By implementing AI in collaboration with ONTEC AI, the company was able to optimize several processes. This included the automatic classification of inquiries with over 90% accuracy, automated creation of summaries for extensive inquiries, and sentiment analysis to prioritize issues.
These measures led to optimized processes and a significant reduction in processing time.
→ Details in the Sunny Cars case study
Limitations of email categorization with AI
Like any technology, AI has its limitations. These include blockers and some factors that must be considered and planned for during implementation:
Data dependency
An AI system is only as good as the data it is trained on. To work effectively, the system needs high-quality, comprehensive, and relevant training data.
This data must be well-structured and representative of real-world use cases. If, for example, historical data is incomplete or incorrect, the AI could draw wrong conclusions and provide inaccurate results.
Companies must ensure they collect and prepare the right data to unlock the full potential of AI.
ONTEC AI helps its customers implement their own email categorizer. For this, we develop a company-specific neural network tailored to the company’s data situation.
Data privacy
Companies must ensure they comply with applicable data protection laws when processing emails and other personal data. This is particularly regulated by the GDPR in the EU. It’s important to choose a trustworthy AI provider who securely stores and processes all personal data.
EU AI Act
The EU AI Act regulates how AI can be used within the EU, particularly with regard to ethical usage. Certain use cases are restricted to prevent misuse.

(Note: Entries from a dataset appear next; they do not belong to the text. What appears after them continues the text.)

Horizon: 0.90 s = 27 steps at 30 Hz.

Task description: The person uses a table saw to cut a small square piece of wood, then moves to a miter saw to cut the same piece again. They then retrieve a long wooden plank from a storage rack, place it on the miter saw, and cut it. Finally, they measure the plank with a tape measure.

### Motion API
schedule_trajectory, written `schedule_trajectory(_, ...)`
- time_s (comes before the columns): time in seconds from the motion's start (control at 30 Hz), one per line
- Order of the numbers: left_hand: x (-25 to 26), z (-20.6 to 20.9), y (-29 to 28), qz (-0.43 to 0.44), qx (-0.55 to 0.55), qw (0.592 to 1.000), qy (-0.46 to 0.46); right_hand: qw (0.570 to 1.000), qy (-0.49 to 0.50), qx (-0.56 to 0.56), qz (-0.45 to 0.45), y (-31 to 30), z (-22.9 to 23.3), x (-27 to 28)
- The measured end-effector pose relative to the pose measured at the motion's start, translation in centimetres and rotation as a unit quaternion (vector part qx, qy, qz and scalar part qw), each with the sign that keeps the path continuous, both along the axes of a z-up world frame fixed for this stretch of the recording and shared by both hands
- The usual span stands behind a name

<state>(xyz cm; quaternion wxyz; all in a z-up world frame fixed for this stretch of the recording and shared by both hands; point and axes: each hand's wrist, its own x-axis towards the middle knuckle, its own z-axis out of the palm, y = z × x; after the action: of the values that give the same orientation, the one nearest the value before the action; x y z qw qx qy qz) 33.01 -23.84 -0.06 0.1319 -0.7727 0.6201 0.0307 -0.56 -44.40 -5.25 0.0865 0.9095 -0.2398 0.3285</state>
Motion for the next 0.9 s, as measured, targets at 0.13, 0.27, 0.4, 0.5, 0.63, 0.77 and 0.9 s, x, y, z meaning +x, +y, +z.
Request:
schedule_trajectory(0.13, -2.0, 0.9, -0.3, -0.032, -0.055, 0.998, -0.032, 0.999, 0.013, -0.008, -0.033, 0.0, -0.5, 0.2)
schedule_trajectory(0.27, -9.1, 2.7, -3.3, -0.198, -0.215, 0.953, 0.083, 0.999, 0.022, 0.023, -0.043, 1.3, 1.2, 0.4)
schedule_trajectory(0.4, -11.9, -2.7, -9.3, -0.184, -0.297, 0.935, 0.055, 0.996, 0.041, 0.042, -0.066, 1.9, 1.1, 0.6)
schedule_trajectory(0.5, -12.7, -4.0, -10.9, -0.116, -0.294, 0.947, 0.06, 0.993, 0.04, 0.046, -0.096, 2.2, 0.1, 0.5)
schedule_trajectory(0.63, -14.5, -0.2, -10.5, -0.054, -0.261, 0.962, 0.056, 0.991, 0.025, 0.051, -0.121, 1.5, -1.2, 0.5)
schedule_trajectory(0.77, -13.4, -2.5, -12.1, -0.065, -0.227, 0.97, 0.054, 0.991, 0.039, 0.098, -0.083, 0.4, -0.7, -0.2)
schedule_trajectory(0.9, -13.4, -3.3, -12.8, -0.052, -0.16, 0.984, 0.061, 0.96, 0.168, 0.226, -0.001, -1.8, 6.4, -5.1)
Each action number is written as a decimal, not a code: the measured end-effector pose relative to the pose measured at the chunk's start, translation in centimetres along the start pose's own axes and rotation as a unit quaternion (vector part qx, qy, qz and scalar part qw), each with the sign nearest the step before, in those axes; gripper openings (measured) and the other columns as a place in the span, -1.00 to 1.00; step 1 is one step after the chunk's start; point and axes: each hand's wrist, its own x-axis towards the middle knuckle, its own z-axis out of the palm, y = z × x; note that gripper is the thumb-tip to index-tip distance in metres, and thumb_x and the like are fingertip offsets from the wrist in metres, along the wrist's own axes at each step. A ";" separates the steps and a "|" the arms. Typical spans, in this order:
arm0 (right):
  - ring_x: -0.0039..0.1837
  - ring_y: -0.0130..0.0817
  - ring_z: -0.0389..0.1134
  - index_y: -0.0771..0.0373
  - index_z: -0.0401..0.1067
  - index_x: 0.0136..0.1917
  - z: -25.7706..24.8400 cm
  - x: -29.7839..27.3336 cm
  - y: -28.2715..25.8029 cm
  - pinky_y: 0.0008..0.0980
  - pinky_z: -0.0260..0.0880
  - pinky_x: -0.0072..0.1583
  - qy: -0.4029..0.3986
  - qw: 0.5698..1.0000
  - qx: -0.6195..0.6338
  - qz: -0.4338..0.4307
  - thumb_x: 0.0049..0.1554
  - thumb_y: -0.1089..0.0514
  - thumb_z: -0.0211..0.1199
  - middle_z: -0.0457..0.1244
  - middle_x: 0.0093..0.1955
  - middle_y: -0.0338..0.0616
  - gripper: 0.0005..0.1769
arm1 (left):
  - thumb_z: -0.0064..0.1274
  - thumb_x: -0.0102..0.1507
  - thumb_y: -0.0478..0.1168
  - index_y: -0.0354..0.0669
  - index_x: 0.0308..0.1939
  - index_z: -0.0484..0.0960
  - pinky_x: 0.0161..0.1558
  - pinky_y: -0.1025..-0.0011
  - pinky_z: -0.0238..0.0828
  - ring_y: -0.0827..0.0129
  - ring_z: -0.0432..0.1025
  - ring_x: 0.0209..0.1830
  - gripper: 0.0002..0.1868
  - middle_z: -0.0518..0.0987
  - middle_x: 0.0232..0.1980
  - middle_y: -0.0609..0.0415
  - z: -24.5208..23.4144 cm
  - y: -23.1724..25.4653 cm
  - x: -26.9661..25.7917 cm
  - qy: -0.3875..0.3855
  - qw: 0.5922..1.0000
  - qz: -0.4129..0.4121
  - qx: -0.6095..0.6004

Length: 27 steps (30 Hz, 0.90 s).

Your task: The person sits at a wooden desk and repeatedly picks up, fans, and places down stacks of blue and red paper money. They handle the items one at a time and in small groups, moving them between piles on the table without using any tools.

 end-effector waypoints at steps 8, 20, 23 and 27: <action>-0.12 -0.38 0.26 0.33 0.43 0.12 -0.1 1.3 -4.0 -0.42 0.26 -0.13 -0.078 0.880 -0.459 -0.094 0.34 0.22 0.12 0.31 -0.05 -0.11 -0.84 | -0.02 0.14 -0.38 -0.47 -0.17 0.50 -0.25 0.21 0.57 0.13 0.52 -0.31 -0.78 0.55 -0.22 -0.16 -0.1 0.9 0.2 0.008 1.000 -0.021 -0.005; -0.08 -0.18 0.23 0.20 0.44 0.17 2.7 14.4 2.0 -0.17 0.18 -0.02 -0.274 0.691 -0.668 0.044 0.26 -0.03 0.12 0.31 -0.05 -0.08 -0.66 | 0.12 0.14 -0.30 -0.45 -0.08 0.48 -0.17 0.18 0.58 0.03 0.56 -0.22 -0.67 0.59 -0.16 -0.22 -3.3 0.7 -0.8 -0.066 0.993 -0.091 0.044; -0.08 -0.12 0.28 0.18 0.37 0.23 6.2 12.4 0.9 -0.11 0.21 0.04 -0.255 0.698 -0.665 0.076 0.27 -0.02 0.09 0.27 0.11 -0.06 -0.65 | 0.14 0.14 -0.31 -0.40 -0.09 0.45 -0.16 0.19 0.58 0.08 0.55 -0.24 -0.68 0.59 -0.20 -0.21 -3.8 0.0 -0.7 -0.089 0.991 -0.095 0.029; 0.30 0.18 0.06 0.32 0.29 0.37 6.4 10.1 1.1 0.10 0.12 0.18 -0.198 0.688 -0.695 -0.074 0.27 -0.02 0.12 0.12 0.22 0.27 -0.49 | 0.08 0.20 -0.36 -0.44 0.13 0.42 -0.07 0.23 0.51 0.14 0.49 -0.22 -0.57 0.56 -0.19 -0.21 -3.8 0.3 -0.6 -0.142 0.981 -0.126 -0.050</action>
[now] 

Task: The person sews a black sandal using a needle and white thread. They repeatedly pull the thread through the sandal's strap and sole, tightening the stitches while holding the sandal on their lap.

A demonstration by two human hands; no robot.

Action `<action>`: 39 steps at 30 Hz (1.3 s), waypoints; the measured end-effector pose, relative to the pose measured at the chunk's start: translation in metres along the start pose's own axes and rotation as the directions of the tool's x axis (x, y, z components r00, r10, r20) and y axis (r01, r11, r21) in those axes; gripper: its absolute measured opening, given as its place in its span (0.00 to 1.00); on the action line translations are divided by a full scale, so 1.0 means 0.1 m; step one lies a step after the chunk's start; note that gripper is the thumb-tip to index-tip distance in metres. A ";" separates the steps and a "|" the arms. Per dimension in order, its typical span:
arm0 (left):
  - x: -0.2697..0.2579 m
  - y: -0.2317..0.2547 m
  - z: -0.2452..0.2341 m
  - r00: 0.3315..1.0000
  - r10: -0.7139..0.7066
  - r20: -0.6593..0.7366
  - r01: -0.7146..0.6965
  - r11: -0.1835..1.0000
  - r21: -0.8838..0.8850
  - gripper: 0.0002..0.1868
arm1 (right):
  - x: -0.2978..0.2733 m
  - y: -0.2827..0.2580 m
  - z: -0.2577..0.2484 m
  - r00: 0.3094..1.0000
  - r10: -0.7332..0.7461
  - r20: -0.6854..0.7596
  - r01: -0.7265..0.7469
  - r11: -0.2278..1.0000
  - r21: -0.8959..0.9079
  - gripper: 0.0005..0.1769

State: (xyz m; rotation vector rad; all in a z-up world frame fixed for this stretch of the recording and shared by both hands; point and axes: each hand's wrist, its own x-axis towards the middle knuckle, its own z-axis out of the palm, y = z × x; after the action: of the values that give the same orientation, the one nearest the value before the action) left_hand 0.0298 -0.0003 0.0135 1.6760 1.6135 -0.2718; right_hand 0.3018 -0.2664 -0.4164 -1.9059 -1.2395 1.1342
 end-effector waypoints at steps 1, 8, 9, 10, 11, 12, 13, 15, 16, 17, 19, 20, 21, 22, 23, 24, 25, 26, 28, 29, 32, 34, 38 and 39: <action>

For example, AI use in recruiting is limited. AI cannot be used for automated evaluation of job applications or decisions without human involvement in the decision-making process. Companies must be aware that not every use of AI is legally permissible in all areas.
Errors and control
Technology is never perfect and can make mistakes. In email categorization, misunderstandings may occur. For example, an email containing feedback might be incorrectly categorized as a complaint. Such errors could affect the efficiency and quality of email processing.
It’s crucial that companies have the ability to monitor the AI regularly and intervene manually if needed to correct mistakes and continuously improve the AI’s performance.
For example, an additional confirmation by employees can be introduced — if the AI is uncertain, it can proactively ask the employee for their evaluation: “I think this email contains a cancellation request, is that correct? If yes, please click OK.”
Another option is that the customer can confirm whether the categorization is correct. Imagine the AI categorizes and automatically sends a confirmation email to the customer: “We have received your email and recognized it as a cancellation. If you want to cancel, click OK now.”
This ensures not only the quality of the AI’s work but also increases trust in AI and understanding of how it works.
Summary and Key Takeaways
Automated email handling with AI can significantly increase the efficiency and satisfaction of both customers and employees by taking over repetitive tasks. With the right implementation and careful review, companies can benefit from stable service that operates 24/7.
- AI can read, categorize, summarize, and extract relevant information from emails; emails can be automatically answered or forwarded; for complex inquiries, a reply draft can be suggested for employee confirmation.
- Integrating AI into email processing leads to less manual work, faster processing of inquiries, higher employee satisfaction, and consistent service quality 24/7.
- Limitations such as data privacy and the quality of training data must be taken into account.
- Especially in the early stages of implementation, it’s advisable to include control options over the AI system.